“那麽究竟是什麽讓他們無法回歸?甚至讓他們拋棄他們已經居住多代的地方?自然,我們無從而知……”想到這,張不凡從他上衣口袋裏拿出一隻軟中華,獨自開始抽起來,但很明顯張不凡是一隻新手,一開始就大口吸入,隨後隨著身體一陣抽搐,抽煙變得索然無味。
張不凡吧唧吧唧嘴,嘴唇上還有尼古丁的煙油。老實說他十分不喜歡剛剛一股子煙霧填充著自己的嘴巴,而開口呼氣那種舒暢感並未讓他好受,反而有些感覺自己就像隻神話中的蜃一樣口吐青煙,如此一來抽煙便有了怪物的滋味,有了被愚弄的感覺,所謂的抽煙不能使人放鬆反而更為緊張。
張不凡是不沾煙酒的,一方麵是因為實在沒意思,人雲亦雲的樣子就像隻猴子,試問,有多少人是因為自己主動嚐試,而不是因為日後需要借此練膽,或是他人榜樣鼓吹之下而做出的決定。另一方麵是因為沒必要。煙酒使人忘了愁,然而自己早已無愁可消……
“第五點,我們的政府在這到底充當什麽角色?要明白她可是被有關部門帶走喝茶的,但是她還是如此……”張不凡帶有憐憫的眼神看向夏雲,看的夏雲一陣發毛,“嗯,弱小可憐無助……”當然最關鍵的天真張不凡沒有說出口,萬一這條狗……哦不,狐狸,聽到了這麽辦?她要改掉天真本性的話,那我們這群人就可以在歡笑聲中打出GG了。
“不過我更感興趣的後麵的為什麽夏雲小姐你,說為了某人犧牲了自己的修為,然後以怪聞的形式活著這回事。
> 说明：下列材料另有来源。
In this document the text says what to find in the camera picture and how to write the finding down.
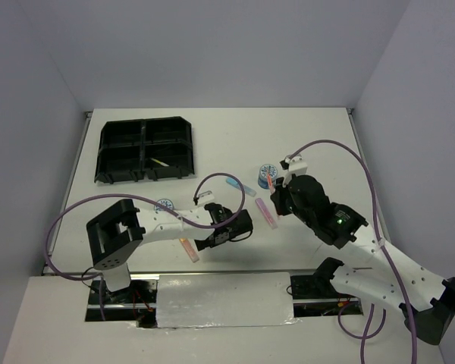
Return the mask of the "blue paint jar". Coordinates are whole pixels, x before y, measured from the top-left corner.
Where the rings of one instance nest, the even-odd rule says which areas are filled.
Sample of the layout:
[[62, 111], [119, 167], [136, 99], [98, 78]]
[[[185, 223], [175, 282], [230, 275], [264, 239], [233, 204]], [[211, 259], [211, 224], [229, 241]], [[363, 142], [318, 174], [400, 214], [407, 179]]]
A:
[[270, 168], [272, 182], [276, 180], [278, 177], [278, 169], [272, 164], [264, 164], [259, 168], [259, 175], [258, 175], [258, 185], [265, 190], [268, 190], [268, 183], [266, 178], [266, 169]]
[[155, 212], [174, 211], [174, 203], [170, 199], [162, 198], [156, 201], [154, 205]]

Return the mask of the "blue paint jar right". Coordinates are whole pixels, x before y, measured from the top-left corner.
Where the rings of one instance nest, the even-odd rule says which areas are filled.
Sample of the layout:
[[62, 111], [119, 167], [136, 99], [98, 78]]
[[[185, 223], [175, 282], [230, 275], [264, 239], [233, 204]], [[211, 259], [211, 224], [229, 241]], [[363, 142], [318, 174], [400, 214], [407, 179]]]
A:
[[268, 190], [268, 183], [266, 178], [266, 169], [270, 168], [272, 182], [276, 180], [278, 177], [278, 169], [272, 164], [264, 164], [259, 168], [259, 175], [258, 175], [258, 185], [265, 190]]

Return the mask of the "blue paint jar left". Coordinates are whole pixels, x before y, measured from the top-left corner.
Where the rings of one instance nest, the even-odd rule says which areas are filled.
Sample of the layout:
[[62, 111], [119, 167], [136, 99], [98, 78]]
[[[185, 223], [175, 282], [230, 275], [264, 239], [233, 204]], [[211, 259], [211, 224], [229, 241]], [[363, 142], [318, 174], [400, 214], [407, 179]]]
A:
[[170, 199], [162, 198], [156, 201], [154, 205], [155, 212], [174, 211], [174, 203]]

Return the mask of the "thin yellow highlighter pen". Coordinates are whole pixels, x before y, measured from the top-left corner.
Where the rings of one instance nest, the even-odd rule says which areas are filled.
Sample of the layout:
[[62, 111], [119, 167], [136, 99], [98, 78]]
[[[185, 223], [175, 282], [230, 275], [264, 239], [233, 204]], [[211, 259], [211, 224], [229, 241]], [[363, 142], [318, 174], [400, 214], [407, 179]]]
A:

”張不凡對著一旁試圖賣萌萌混過關的夏雲,蘿莉嘟嘴鼓氣很好看,但這些正好對張不凡一點用都沒有。
“當然你不回答我也沒辦法了,不過沒想到你居然會這麽鐵骨錚錚。”張不凡看著倒地不起的夏雲,眉毛一抖語氣上充斥一種無奈的意味。